= Task details =
All lines in the material with the string "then" should be listed.

--

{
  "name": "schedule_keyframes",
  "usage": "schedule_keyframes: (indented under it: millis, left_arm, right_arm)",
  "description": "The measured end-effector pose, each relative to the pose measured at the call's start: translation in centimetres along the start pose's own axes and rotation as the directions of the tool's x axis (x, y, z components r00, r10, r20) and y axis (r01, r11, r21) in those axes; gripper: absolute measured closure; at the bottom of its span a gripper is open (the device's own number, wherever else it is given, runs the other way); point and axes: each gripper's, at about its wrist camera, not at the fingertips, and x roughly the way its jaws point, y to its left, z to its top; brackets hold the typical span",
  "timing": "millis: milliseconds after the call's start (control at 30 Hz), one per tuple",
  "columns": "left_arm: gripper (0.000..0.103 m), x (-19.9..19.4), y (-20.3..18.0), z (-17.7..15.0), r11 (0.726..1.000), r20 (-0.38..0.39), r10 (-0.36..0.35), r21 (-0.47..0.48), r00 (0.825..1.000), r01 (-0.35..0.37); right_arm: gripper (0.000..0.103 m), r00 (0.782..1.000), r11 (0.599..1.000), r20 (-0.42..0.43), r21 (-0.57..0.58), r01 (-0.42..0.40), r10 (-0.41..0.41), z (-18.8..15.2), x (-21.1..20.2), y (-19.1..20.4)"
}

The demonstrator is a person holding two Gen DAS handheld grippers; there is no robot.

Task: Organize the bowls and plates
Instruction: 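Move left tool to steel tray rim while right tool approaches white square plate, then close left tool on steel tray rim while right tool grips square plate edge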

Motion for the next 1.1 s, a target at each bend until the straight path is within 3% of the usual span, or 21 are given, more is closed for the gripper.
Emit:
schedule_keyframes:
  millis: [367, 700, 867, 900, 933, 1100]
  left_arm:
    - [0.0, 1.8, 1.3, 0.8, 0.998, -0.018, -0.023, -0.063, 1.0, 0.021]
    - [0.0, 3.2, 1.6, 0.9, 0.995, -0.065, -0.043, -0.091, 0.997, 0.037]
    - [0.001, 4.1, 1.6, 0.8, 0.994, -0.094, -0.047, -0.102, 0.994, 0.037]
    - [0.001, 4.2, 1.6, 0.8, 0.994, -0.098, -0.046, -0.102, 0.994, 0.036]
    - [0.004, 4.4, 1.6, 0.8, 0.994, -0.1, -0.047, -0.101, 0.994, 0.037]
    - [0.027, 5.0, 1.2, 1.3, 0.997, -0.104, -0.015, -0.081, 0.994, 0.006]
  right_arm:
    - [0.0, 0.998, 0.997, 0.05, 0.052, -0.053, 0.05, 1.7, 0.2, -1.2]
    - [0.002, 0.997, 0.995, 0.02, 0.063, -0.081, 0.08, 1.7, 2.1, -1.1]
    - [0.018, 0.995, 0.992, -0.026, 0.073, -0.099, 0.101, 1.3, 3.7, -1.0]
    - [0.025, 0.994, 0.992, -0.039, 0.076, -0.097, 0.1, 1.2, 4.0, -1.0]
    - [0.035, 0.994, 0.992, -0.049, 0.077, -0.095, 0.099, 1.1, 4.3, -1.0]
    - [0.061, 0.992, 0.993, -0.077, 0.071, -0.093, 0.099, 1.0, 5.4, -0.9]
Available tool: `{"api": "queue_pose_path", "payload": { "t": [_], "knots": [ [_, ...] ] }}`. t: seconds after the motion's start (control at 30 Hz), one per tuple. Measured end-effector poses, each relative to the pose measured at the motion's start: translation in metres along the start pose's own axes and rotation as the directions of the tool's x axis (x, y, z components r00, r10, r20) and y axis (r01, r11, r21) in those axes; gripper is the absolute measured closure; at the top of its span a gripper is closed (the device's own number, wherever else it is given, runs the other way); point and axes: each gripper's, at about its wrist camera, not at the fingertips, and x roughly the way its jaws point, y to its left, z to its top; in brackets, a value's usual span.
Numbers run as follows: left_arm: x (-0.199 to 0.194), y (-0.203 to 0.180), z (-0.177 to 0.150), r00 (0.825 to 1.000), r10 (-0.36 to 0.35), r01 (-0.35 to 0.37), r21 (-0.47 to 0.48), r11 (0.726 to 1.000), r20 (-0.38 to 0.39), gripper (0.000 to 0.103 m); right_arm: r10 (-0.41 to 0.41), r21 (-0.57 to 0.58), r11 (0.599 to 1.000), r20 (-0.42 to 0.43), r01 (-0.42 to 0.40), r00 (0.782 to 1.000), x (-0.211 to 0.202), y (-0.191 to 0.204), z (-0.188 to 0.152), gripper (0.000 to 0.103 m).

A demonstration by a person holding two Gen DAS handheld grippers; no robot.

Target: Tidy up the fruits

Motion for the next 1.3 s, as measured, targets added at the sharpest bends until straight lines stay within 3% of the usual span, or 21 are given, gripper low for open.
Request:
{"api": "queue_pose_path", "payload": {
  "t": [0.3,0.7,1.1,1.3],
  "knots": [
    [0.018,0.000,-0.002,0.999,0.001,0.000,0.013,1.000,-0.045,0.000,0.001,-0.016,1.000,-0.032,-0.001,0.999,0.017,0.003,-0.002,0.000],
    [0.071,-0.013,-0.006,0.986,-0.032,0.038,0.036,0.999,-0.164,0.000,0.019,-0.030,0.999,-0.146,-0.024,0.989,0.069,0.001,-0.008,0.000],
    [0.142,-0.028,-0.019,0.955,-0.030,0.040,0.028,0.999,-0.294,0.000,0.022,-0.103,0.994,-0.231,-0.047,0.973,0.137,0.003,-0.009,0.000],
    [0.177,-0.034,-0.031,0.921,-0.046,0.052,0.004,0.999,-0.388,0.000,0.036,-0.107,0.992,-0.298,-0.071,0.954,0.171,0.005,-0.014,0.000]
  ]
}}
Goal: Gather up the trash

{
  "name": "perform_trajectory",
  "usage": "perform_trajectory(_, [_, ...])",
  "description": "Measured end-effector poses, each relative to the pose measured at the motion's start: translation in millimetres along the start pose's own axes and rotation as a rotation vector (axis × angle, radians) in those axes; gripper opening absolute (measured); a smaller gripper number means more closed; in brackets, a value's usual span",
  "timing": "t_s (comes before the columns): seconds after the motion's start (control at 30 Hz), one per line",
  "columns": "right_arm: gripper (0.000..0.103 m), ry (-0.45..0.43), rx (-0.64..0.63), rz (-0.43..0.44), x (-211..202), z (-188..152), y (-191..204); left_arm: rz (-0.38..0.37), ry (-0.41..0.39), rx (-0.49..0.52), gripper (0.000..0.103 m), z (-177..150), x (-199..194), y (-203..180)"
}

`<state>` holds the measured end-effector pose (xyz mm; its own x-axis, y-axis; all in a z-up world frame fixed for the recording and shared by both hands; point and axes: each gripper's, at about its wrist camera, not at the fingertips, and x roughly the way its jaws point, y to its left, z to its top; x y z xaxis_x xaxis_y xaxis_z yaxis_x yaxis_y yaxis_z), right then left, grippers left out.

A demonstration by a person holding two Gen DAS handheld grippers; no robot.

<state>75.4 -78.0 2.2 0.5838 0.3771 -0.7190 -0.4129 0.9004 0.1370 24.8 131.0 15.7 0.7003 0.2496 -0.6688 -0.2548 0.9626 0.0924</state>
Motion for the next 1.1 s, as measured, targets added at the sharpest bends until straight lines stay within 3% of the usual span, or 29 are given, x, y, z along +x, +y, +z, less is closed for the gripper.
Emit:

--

= Output of the exercise =
Instruction: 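Move left tool to steel tray rim while right tool approaches white square plate, then close left tool on steel tray rim while right tool grips square plate edge
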`<state>` holds the measured end-effector pose (xyz mm; its own x-axis, y-axis; all in a z-up world frame fixed for the recording and shared by both hands; point and axes: each gripper's, at about its wrist camera, not at the fingertips, and x roughly the way its jaws point, y to its left, z to its top; x y z xaxis_x xaxis_y xaxis_z yaxis_x yaxis_y yaxis_z), right then left, grippers left out.

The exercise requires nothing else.